= Given data =
__________________________________________________
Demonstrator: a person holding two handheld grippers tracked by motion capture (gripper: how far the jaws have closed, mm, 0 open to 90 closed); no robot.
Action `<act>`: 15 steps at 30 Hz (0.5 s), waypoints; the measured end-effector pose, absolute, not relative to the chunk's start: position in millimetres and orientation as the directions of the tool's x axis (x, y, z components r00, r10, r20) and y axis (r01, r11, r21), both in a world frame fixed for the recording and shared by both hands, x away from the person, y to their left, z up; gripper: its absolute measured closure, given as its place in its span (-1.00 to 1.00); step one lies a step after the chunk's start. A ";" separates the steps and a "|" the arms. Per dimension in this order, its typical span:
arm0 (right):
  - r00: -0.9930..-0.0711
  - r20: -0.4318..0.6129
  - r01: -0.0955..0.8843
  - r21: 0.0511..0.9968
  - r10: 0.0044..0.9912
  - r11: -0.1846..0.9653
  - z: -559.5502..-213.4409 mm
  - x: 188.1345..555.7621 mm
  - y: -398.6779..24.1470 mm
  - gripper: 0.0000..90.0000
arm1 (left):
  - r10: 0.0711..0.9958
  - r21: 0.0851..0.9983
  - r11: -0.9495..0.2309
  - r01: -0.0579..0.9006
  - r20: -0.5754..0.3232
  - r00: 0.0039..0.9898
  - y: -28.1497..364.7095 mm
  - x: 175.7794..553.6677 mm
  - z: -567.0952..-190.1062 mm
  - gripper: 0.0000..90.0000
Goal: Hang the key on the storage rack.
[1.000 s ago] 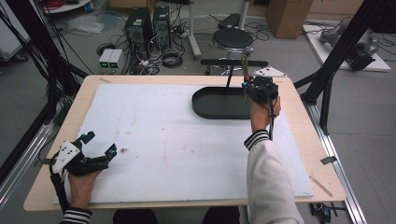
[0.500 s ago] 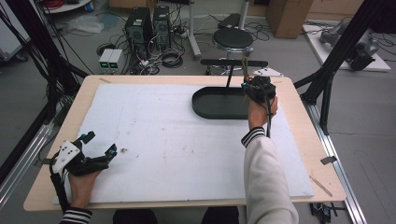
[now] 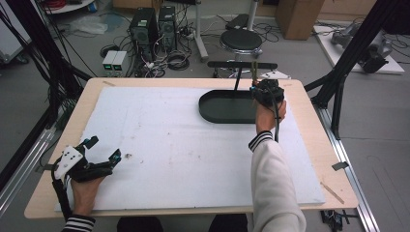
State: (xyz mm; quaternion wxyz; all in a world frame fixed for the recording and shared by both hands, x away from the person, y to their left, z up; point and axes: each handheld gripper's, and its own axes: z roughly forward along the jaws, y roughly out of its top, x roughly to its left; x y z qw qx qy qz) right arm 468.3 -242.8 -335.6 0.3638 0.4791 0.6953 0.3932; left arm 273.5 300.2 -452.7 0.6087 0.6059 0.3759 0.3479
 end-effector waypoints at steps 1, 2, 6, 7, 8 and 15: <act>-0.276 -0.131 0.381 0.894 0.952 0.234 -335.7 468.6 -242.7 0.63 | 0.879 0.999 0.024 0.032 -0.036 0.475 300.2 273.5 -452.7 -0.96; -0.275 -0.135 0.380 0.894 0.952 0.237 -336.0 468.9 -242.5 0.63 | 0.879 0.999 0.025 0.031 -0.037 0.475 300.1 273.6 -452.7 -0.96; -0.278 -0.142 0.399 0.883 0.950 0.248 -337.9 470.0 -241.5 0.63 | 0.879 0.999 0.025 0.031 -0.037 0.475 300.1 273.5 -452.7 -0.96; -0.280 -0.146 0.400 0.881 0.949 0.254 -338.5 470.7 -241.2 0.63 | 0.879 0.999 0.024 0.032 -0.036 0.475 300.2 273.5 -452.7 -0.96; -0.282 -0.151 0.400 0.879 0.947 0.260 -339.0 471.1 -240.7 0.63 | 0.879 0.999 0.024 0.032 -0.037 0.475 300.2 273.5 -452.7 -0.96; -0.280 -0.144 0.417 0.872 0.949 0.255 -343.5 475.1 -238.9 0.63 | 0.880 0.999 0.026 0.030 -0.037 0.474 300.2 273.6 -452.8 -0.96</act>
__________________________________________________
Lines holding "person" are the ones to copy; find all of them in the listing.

Demonstrator: a person holding two handheld grippers tracked by motion capture (gripper: how far the jaws have closed, mm, 0 open to 90 closed); no robot.
Action `<act>`: 15 steps at 30 Hz (0.5 s), waypoints; the measured end-effector pose, absolute, not relative to the chunk's start: position in millimetres and orientation as the directions of the tool's x axis (x, y, z components r00, r10, r20) and y axis (r01, r11, r21), both in a world frame fixed for the recording and shared by both hands, x away from the person, y to their left, z up; gripper: its absolute measured closure, given as its place in its span (-1.00 to 1.00); step one lies a step after the chunk's start. A ";" separates the steps and a "|" the arms. Per dimension in this order, its typical span:
State: (xyz mm; quaternion wxyz; all in a world frame fixed for the recording and shared by both hands, x away from the person, y to their left, z up; point and axes: each handheld gripper's, and its own axes: z roughly forward along the jaws, y roughly out of its top, x roughly to its left; x y z qw qx qy qz) right arm 468.3 -242.8 -335.6 0.3638 0.4791 0.6953 0.3932; left arm 273.5 300.2 -452.7 0.6087 0.6059 0.3759 0.3479

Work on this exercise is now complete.